Menos mal que como es un caballero español y peruano, habrá salido a reconocerlo gallardamente y a apechugar con las consecuencias, que en realidad son ninguna, ¿no? Más bien no. Lo que ha venido a decir el crepuscular descubridor del molinillo filipino es que el perro le comió los deberes. Y ni siquiera con su incomparable prosa, que para eso paga a unos propios. Ha sido su agencia la que ha salido a contar que no más fue la puntita y, además, por culpa ajena. “Solamente puede atribuirse a que algún asesor de inversiones o intermediario, sin el consentimiento de los señores Vargas Llosa, reservó esta sociedad para la realización de alguna inversión que se estaba estudiando”, zanja la nota supuestamente aclaratoria. Pues vaya.

Saber quiénes son

Lo primero, el aplauso. No está todo perdido en este oficio de tinieblas. Un porrón de auténticos periodistas del mundo entero se han dejado las cejas durante meses para poner al descubierto a miles de figurones planetarios que —como poco— han escaqueado y/o escaquean pasta a paletadas en Panamá. Eso merece una celebración, incluso aunque todo quede en uno de esos gigantescos esfuerzos que por baldíos conducen irremisiblemente a la melancolía. ¿Por qué ha de ser así, si las pruebas son tan claras? Veamos…

De entrada, técnicamente, para España el país centroamericano no es un paraíso fiscal. A pesar de que el pato anda como un pato, nada como un pato y grazna como un pato, el gobierno de Zapatero —oh, sí, me temo que sí— retiró tal consideración para no perjudicar (o sea, para beneficiar) a los emporios patrios de la construcción que pretendían pillar cacho en las obras de ampliación del canal.

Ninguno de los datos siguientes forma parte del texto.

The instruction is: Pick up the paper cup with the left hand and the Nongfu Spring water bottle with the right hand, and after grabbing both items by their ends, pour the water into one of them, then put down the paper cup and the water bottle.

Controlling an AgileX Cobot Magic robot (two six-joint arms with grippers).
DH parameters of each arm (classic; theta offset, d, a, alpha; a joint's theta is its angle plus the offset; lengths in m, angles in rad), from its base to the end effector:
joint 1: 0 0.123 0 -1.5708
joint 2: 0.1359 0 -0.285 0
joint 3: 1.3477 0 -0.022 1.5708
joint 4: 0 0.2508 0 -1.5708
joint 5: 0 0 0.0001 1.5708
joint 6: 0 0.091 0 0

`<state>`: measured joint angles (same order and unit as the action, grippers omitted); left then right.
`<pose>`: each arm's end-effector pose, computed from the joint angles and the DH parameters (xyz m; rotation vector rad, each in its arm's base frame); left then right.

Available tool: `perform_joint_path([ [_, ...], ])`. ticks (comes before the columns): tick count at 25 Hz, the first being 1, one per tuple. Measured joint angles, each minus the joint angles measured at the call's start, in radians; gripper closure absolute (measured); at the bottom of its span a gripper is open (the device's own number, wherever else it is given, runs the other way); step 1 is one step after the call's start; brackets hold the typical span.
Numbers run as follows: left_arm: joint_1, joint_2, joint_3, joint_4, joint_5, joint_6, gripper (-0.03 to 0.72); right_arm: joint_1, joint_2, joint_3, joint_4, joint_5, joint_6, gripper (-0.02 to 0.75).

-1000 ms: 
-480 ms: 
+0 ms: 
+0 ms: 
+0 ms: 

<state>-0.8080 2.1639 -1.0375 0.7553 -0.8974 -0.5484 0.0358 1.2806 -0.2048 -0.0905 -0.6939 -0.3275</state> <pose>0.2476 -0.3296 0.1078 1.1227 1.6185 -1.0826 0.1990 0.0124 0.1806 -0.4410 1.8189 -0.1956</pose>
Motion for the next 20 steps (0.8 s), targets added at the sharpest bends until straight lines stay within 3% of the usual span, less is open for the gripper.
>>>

Añadan, como se están encargando de explicar con gran dolor de su corazón los autores de la investigación y los expertos en marrones económicos, que en buena parte de los casos ni siquiera estamos ante delitos penalmente perseguibles. Resulta que las empresas offshore, los testaferros, los accionistas fiduciarios y toda esa casquería financiera que aparece en las noticias pueden ser instrumentos inmorales de cabo a rabo, pero no necesariamente ilegales. Más allá de alguna dimisión cosmética —en Islandia, pongamos— y quizá un pellizco de monja de las supuestas autoridades fiscales, no cabe esperar castigo. ¿Qué nos queda, entonces? Saber quiénes se ríen de nosotros y, a partir de ahí, actuar en consecuencia.